News & Stories
New Jersey State Budget Allocates $1.5 Million in State Budget for Those Living with ALS.
The Greater New York Chapter and The Philadelphia Chapter of The ALS Association extended their heartfelt gratitude to the New Jersey State Legislature and Governor Murphy for their commitment to the ALS community. New Jersey elected officials demonstrated their dedication to improving the lives of ALS patients and their families across the state by allocating $1.5 million in state funding. This allocation of funds will have a transformative impact on the lives of people living with ALS and their families in New Jersey. The financial support will enable the expansion of crucial services, including in-home and respite care, the provision of durable medical equipment and home modifications, as well as the enhancement of professional services. Respite and home modification grants will alleviate the financial burden associated with necessary accommodations such as widened doorways, wheelchair ramps, and accessible bathroom facilities.
Kristen Cocoman, President and CEO of The Greater New York Chapter, expressed her deep appreciation, saying, “The Greater New York Chapter and Philadelphia Chapters of The ALS Association are incredibly grateful to the New Jersey Legislature and Governor Murphy for their dedication to the ALS community. Advocates and elected officials, working together, are vital to investing in funding that will be used to provide care and support to ALS patients and families throughout New Jersey.”
The cornerstone of both Chapters’ programs is the Regional Care team model. Each member of the ALS patient care team is specially trained to address the unique challenges faced by individuals living with ALS. These comprehensive teams comprise nurses, social workers, and assistive technology specialists who conduct ongoing proactive assessments of each patient’s needs, conditions, and future risks.
“We are grateful to the New Jersey legislature for recognizing the needs of the ALS community and increasing this critical funding for ALS care,” said Jeff Cline, Executive Director of the Greater Philadelphia Chapter. “Every dollar of this funding directly benefits ALS families in New Jersey and will have an immediate positive impact on the people we are privileged to serve.”
“It means so much to me to know that the legislature listens to our stories and that our advocacy can make a difference,” said John Russo, a person with ALS from Southampton Township, NJ. “When I testify, I bring the stories of all of the friends with ALS whom I have known since I was diagnosed. ALS may weaken our bodies, but our voices make us strong.”

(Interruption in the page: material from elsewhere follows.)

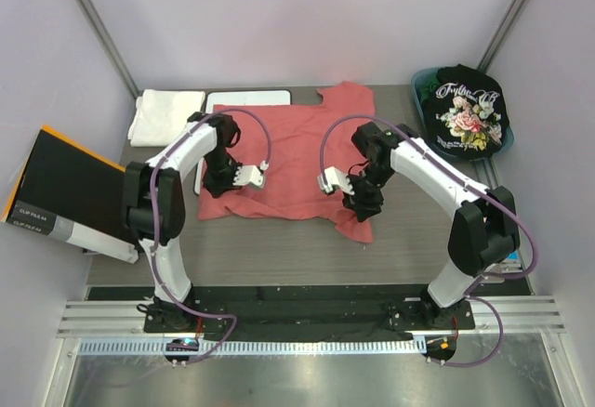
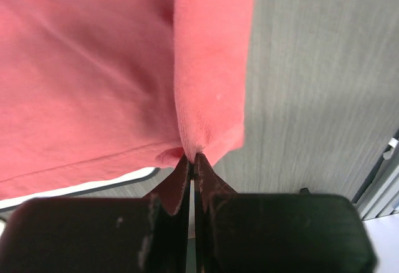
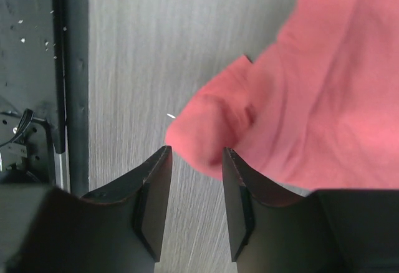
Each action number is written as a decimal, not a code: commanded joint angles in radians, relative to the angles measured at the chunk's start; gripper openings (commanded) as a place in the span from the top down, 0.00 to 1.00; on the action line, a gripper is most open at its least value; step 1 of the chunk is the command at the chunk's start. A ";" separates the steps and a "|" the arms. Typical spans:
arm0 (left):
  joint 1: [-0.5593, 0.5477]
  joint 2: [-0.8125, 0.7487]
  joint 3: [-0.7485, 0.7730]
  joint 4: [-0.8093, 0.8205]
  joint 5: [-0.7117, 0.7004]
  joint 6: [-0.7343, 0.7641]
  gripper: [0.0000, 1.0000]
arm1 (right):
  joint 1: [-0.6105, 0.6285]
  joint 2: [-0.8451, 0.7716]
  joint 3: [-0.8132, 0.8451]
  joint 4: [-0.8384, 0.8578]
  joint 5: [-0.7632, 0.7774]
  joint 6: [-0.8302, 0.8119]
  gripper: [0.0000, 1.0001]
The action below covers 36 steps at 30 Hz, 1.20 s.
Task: Fold and stack the t-shirts
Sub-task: Flatten out the tshirt
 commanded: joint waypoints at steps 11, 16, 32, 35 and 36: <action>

Debbie Ruggiero, who is living with ALS from Cresskill and testified in April at the Senate budget hearing said, “While I was happy to share my story, I am overjoyed with the results!”
ALS, commonly known as Lou Gehrig’s Disease, is a progressive, terminal, neurodegenerative disorder that affects motor neurons in the brain and spinal cord. As these cells deteriorate, individuals lose muscle control and voluntary movement, including their ability to speak. During the advanced stages of the disease, many patients become paralyzed while maintaining their mental acuity.